The higher borrowing costs and high home prices have led to an affordability crunch and a major “reset” in the housing market. Mortgage purchase applications were down 39% from a year ago last week.
It’s not just prospective homeowners who are feeling shut out—institutional real estate investors are feeling the pain from rising interest rates as well, according to Jay Hatfield, founder and CEO of the investment management firm Infrastructure Capital Advisors. Higher rates and recession fears have caused lending from banks to “dry up,” he told Fortune, making acquiring new properties—and/or companies in the real estate sector—a challenge.
“There’s a little bit of private lending going on, but it’s at terms that are too onerous to do LBOs [leveraged buyouts] anymore,” he said, referring to when one company tries to buy another company using borrowed money. “And then also, the companies that were buyers like Blackstone. They’re more likely to be sellers than buyers now. So M&A activity has dried up.”
Cahn of Wealth Enhancement Group says that lenders are not only offering much higher interest rates, but they’re also doing a lot more underwriting—or research and risk assessment—before lending money to avoid default risk.

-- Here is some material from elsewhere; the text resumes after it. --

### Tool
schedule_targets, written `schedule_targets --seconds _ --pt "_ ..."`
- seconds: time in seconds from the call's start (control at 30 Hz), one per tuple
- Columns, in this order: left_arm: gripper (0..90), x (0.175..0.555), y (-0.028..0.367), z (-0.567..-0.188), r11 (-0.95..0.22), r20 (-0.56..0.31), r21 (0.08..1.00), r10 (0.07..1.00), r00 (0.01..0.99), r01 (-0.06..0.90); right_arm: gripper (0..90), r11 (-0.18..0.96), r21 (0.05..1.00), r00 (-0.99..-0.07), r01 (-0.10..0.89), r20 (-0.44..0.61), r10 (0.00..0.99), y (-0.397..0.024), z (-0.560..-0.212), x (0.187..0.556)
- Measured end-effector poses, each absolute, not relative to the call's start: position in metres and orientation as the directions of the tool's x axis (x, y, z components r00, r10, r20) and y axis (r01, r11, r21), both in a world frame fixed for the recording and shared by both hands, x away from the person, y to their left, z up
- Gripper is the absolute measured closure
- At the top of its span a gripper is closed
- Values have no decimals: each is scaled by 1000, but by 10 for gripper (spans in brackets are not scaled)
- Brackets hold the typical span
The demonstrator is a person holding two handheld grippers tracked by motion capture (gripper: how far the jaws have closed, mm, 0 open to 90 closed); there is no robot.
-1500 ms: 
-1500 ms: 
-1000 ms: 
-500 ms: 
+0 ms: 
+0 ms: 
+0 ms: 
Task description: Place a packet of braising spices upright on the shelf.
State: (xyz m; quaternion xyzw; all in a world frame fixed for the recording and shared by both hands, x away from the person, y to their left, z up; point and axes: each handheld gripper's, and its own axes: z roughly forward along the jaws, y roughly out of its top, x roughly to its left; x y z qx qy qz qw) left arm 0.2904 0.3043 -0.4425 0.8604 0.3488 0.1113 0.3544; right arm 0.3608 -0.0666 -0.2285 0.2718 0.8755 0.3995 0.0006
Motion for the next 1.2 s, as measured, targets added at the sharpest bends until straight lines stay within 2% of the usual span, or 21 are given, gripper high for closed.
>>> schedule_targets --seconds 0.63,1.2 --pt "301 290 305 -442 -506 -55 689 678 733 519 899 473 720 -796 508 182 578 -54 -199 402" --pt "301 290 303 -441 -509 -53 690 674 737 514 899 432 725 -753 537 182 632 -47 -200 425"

He noted that it’s another example that the current freeze in some sectors of the economy is all a “reflection of what’s going on in the credit markets.”
“In 2021, and 18 months before, people were just throwing money at anything as fast as they could because there was so much cash, but in 2022, the credit markets basically froze up,” he emphasized. “And that’s why you’re seeing these industries freeze.”
The frozen economy that’s about to crack?
Will the economy slowly thaw out and avoid a recession, or are the cracks caused by rising interest rates and high inflation about to rupture? That depends on who you ask.
Cahn said his “hunch” is that we’ll have a recession “sometime in the back half of 2023. “I think it’s really, you know, maybe 2024, before we’re back in business as usual,” he said.
He’s not the only one with a pessimistic outlook. Many top investment banks are forecasting a “mild recession” this year, and some forecasters have argued that “severe recession” or even “another variant of a Great Depression” could be on the way.
“We’re definitely going to enter into a harder and harder period from an economic and macro standpoint, that may be a capital “R” recession or lowercase “r” recession, but it’s going to be bad,” Allin said.
While many experts believe a recession is on the way, some argue it won’t be as devastating as past downturns, and the frozen sectors of the economy will begin to unfreeze by the end of 2023 and into 2024. Infrastructure Capital Advisors’ Hatfield said that by the second half of this year “we’ll have a more normal IPO market and a recovery M&A and stock market.”
He argued that “post pandemic tailwinds” have kept the labor market healthy—particularly in the services sector where so many businesses struggled to find workers during the pandemic—and without wide-spread layoffs that crush consumer spending, it’s unlikely there will be a serious downturn in the economy. He also noted that despite the rapid rise in interest rates last year, housing inventories are near an all-time low which he believes will allow that sector to unfreeze throughout the year.
“We need the Fed to pause [interest rate hikes] though,” he said. “And we might get a negative quarter or two [of GDP], but we don’t think we’re gonna have a significant recession.”